TASK INSTRUCTIONS
Every line with "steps" in it should be copied from the data.

DATA BELOW

- - -

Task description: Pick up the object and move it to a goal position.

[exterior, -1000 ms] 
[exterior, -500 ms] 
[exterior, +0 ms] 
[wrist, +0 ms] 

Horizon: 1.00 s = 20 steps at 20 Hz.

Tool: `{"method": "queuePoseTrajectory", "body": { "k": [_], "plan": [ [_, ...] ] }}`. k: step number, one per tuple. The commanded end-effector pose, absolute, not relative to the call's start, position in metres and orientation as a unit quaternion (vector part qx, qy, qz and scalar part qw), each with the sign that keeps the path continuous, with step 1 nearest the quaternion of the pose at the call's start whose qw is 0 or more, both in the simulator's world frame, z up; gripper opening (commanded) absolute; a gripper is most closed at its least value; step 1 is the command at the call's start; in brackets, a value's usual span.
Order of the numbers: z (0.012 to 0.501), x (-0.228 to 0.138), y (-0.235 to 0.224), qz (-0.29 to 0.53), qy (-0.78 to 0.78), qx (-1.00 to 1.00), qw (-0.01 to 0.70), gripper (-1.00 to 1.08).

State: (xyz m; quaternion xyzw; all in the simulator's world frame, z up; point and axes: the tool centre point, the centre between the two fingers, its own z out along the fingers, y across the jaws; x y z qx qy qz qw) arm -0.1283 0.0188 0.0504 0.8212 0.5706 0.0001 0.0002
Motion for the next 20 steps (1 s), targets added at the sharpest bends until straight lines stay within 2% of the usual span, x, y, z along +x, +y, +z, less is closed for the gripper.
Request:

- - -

SOLVED EXERCISE
Horizon: 1.00 s = 20 steps at 20 Hz.
Motion for the next 20 steps (1 s), targets added at the sharpest bends until straight lines stay within 2% of the usual span, x, y, z along +x, +y, +z, less is closed for the gripper.

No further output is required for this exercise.